Calgary Flames' Paul Byron

Flames can’t answer call of the Wild

ST. PAUL, Minn. — Surging into and out of the Olympic break, the Minnesota Wild have created a significant cushion between them and their competitors for the two Western Conference wild-card playoff spots. That’s not enough. With five days before they play next, this was still a game they were worried about — and had to win.

ST. PAUL, Minn. — Surging into and out of the Olympic break, the Minnesota Wild have created a significant cushion between them and their competitors for the two Western Conference wild-card playoff spots.

That’s not enough. With five days before they play next, this was still a game they were worried about — and had to win.

Jared Spurgeon and Zach Parise scored in the third period, and the Wild notched their season-high fifth straight victory, 3-2 over the Calgary Flames on Monday night.

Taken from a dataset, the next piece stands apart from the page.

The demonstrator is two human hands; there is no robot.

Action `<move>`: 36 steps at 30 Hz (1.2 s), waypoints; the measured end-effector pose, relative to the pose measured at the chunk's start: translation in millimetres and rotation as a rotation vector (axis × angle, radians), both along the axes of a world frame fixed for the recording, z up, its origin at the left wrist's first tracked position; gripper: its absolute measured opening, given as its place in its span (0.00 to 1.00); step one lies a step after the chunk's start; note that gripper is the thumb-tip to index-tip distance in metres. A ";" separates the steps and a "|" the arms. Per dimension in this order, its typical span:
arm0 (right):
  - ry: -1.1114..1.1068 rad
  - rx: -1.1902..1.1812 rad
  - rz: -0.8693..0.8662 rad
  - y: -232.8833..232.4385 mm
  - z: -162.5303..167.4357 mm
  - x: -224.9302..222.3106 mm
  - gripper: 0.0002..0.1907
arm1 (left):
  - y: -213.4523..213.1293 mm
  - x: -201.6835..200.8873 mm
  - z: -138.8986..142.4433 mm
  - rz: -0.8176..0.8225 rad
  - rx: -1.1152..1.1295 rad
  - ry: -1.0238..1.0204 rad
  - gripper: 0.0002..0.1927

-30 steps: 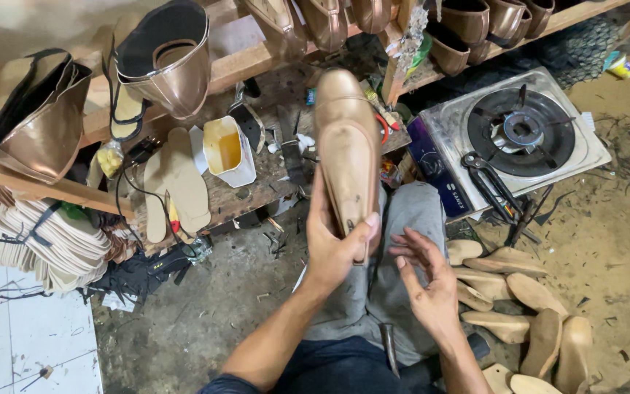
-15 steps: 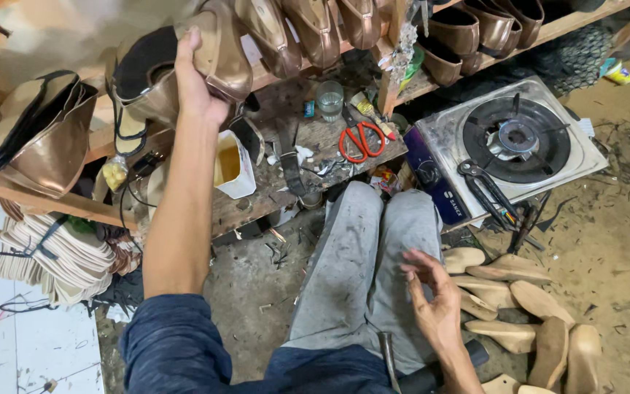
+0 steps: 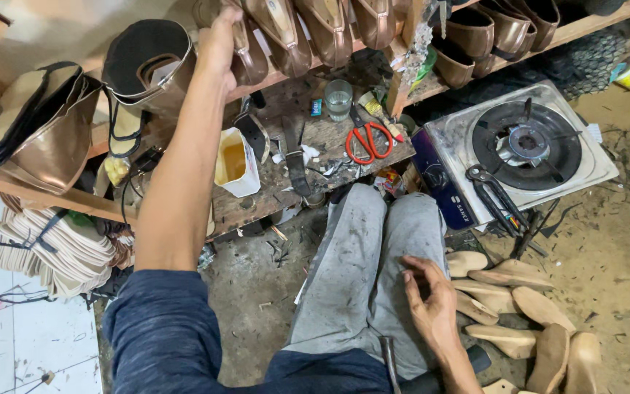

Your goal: The person trims the upper edge of a metallic shoe using pliers and a knife. They repeatedly cut small sections of the shoe's rim, rotate the shoe to access different areas, and inspect the cut edges. The person places the finished shoe on a shelf and picks up another shoe to continue the process.

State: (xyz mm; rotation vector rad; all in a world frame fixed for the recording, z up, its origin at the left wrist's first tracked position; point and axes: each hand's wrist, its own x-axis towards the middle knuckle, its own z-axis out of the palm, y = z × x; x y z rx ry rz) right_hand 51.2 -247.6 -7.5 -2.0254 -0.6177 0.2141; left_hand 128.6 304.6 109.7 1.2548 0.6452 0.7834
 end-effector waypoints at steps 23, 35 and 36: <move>-0.172 -0.010 0.028 4.3 12.0 -1.2 0.10 | -47.7 -18.2 -29.9 0.116 0.576 0.301 0.51; -0.220 0.024 0.030 1.0 5.0 3.1 0.08 | -111.5 -186.6 0.8 0.496 1.134 0.314 0.35; -0.184 0.010 0.017 1.7 4.8 3.1 0.08 | -96.6 -194.1 -0.6 0.517 1.137 0.358 0.36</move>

“You don’t want to go a week without getting any points the way things are, even if you have a cushion,” Wild coach Mike Yeo said. “The cushion to me is nothing … because it’s not about where the people are behind you. To me it’s much more of a race of what you need to get to.”

The Wild have 75 points, nine ahead of the cut, but they are off until Saturday. Then they will launch their final stretch of 20 games in 37 days.

“I don’t think we were at our best. I don’t think we played at a level we need to play. But it doesn’t matter when you look back at the score,” Parise said.

Kyle Brodziak also scored, rookie Darcy Kuemper stopped 21 shots during his 15th start in a row, and the Wild raised their record at home to 22-7-2 while playing in front of their fans for the first time in 25 days.

Captain Mikko Koivu, back from a 17-game absence due to a broken ankle, skated on the second line with Dany Heatley and Charlie Coyle, apart from Parise for the first time.

Parise gave the Wild some insurance by camping in the crease and deflecting a shot past Reto Berra with 5:16 remaining for his 21st goal. Just 77 seconds later, Mark Giordano scored to bring the Flames back within a goal. But Kuemper hung on to raise his record to 11-3-2.

Kuemper has played so well in place of Josh Harding and Niklas Backstrom that the Wild might not need to trade for a goalie before the deadline.

“The confidence he has now, you can see that, and it’s just kind of the edge he’s playing with that’s good to see,” Koivu said.

“He’s playing winning hockey right now, so obviously that’s a huge part of the team.”

Mikael Granlund had two assists while playing in the NHL for the first time against his brother Markus Granlund, who was called up from the AHL last week by the Flames.

After a scoreless, sluggish and penalty-free first period, the pace picked up in the middle frame. Matt Cooke swooped in behind the net to poke the puck away from Berra. Brodziak crept toward the crease to corral the puck and knocked it in for the game’s first goal.

“If you make a mistake the puck ends up in the net. I feel bad for the team because they played really hard tonight and we had a great chance to win,” Berra said.

Mike Cammalleri, playing perhaps his last game for the Flames with the NHL trade deadline looming on Wednesday, tied it 1-1 in the second period when Koivu’s pass ricocheted across the slot to him for an easy tap-in that Kuemper had no chance to stop.

“No moral victories. We know they’re playing well, but we’d like to win,” Cammalleri said.

With Coyle screening Berra on a power play, Spurgeon sent a slap shot through traffic for the lead.

“We had to kind of grind that one out. I had a feeling this was going to be a difficult game for us right from the start,” Yeo said.

The Flames, buried in the Western Conference playoff race, could make some moves this week. Cammalleri scored for the first time since Jan. 6. He missed nine games during that stretch because of a concussion.

“Cammi, you always know that he’s going to show up to work,” coach Bob Hartley said.

NHL Commissioner Gary Bettman, as a guest of Wild owner Craig Leipold, watched from a suite. Leipold took him earlier in the day to Target Field, where baseball’s Twins play, and TCF Bank Stadium, the football home of the University of Minnesota, for tours of possible outdoor game venues. The NHL put on six this season. Bettman has assured the Wild they will be awarded an outdoor game but hasn’t committed to a timeframe.